Proposed Council Meeting Procedure
What's is the proposed Council Meeting Procedure?
The objectives of the proposed Council Meeting Procedure are to:
provide for the peace, order and good government of the Municipal District; and
provide for the administration of Council's powers and functions; and
regulate proceedings at meetings of Council or a special committee and other meetings conducted by or on behalf of Council where Council has resolved that the provisions of this Meeting Procedure Local Law are to apply;
regulate proceedings for the election of the Mayor and Deputy Mayor; and
promote and encourage local community participation in the system of local government by providing mechanisms within the meeting arrangements for Council to ascertain the local community’s views and expectations; and
regulate the use of the Common Seal; and
prohibit unauthorised use of the Common Seal or any device resembling the Common Seal; and
revoke the Glen Eira City Council Local Law 2009.
The proposed Council Meeting Procedure is divided into the following Parts numbered 1 through to 5:
Part 1 - Preliminary Provisions
Part 2 - Common Seal
Part 3 - Election of Mayor and Deputy Mayor
Part 4 - Meeting Procedures
Part 5 - Infringement Notices
The purpose of the substantive provisions of the proposed Council Meeting Procedure is to:
regulate the use of Council's common seal;
regulate the election of the Mayor and Deputy Mayor; and
regulate the conduct of meetings of the Council and committees, including in relation to public participation.

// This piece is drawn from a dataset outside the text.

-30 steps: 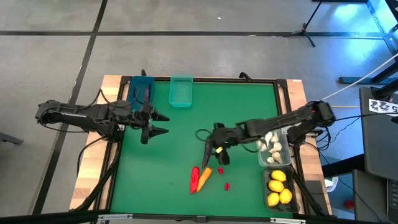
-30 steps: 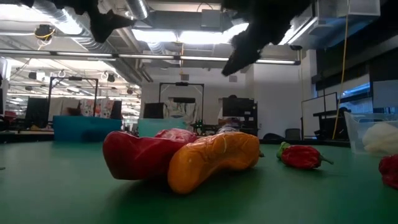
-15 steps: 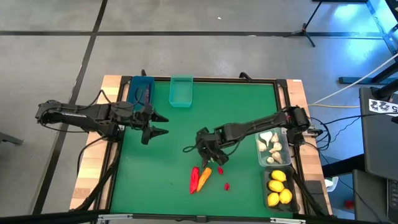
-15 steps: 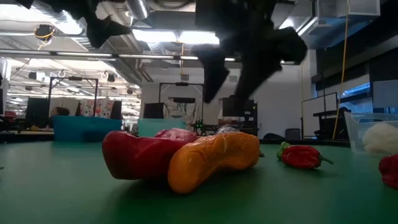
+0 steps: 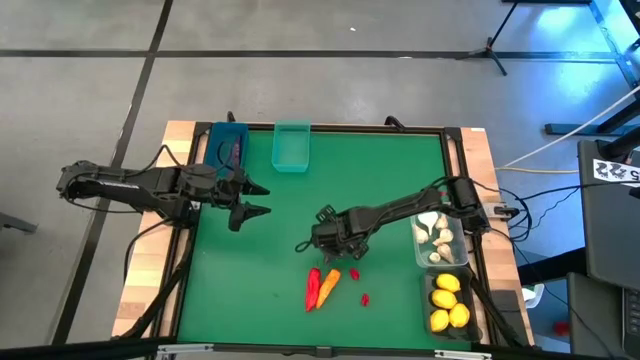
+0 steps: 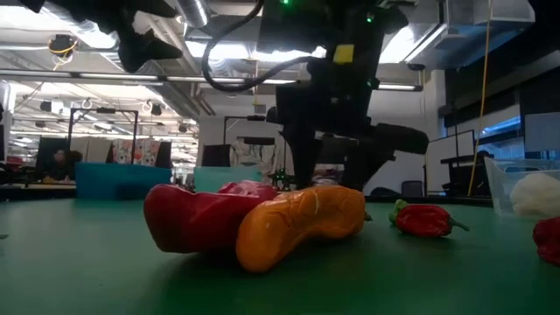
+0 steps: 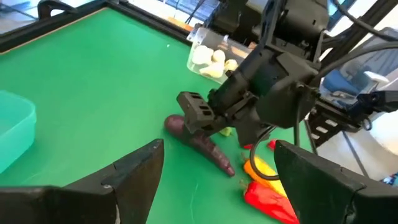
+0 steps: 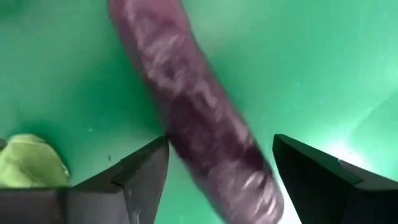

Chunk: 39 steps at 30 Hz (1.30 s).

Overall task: Sort produce into baskets
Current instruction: Put the purple eggplant into the blue bin

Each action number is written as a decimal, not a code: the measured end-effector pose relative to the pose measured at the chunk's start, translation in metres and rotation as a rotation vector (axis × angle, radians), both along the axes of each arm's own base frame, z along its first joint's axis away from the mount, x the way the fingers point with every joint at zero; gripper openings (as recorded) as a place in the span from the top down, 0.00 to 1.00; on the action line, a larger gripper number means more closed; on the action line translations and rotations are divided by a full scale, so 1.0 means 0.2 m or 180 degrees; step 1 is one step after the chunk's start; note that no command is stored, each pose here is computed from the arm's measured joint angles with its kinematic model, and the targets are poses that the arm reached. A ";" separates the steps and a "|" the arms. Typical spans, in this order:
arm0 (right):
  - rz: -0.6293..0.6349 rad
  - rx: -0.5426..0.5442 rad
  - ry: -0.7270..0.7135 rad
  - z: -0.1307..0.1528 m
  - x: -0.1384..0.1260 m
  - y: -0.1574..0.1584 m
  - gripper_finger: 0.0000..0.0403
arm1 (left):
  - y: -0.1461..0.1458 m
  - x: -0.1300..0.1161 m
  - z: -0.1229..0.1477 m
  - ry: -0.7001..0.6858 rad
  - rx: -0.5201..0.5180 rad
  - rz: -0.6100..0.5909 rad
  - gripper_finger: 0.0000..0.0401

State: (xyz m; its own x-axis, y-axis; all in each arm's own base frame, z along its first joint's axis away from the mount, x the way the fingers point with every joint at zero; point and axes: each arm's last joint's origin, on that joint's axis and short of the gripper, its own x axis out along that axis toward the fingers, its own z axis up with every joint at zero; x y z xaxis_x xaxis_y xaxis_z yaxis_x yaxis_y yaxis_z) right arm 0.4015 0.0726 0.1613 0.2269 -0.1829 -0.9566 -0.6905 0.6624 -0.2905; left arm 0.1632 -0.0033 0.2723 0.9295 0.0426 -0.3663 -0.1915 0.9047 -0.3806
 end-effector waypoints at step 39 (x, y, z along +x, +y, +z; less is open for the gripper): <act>-0.1728 0.1974 -0.2669 0.68 0.24 -0.26 0.60 | 0.03 -0.23 0.20 -0.1047 0.0451 0.0425 0.25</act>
State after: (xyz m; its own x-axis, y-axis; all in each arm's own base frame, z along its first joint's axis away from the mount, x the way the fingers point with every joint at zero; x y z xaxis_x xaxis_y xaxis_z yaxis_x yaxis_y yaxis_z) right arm 0.4498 0.0210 0.2981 0.8635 -0.0049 -0.5043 -0.0201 0.9988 -0.0441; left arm 0.1169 0.0029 0.3117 0.9793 0.2000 -0.0310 -0.1995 0.9281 -0.3143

prohibit the following matters:
improper use of the common seal;
failing to follow a direction to leave a Council meeting; and
disorderly conduct by a Member at a Council meeting.
How is my personal information managed?
Glen Eira City Council (Council) is committed to protecting the personal information provided by you in accordance with the principles of the Privacy and Data Protection Act 2014 (Vic) (PDP Act).
Personal information is collected by Council only for the purpose of Council’s functions set out in section 3E of the Local Government Act 1989 (Vic). Specifically, personal information is collected for the intended purpose only and for remaining in contact with you. In certain circumstances, we may disclose information about you where permitted or authorised under the PDP Act or other applicable law.
Your contact details are not made public as part of the submission process.You may make your submission anonymously. Your submission will still be reviewed by Council. However, Council will be unable to contact you if it needs to verify details in your submission or confirm the day, time and place of the relevant Council meeting for submissions to be heard.
Submitters should note that all submissions received (including any personal information contained therein) may be made public unless you request that it not be made public or Council considers it should not be made public. That will usually only occur for reasons associated with fairness. Submissions that are made public may include redactions made that Council considers appropriate.
Submissions may be included within the official Council agenda and minutes which are permanent public documents which are available on Council’s website. The information in your submission may be published by Council during its meetings without revealing the identity of the person who supplied the information.
All of Council records, including submissions, are subject to requests under the Freedom of Information Act 1982.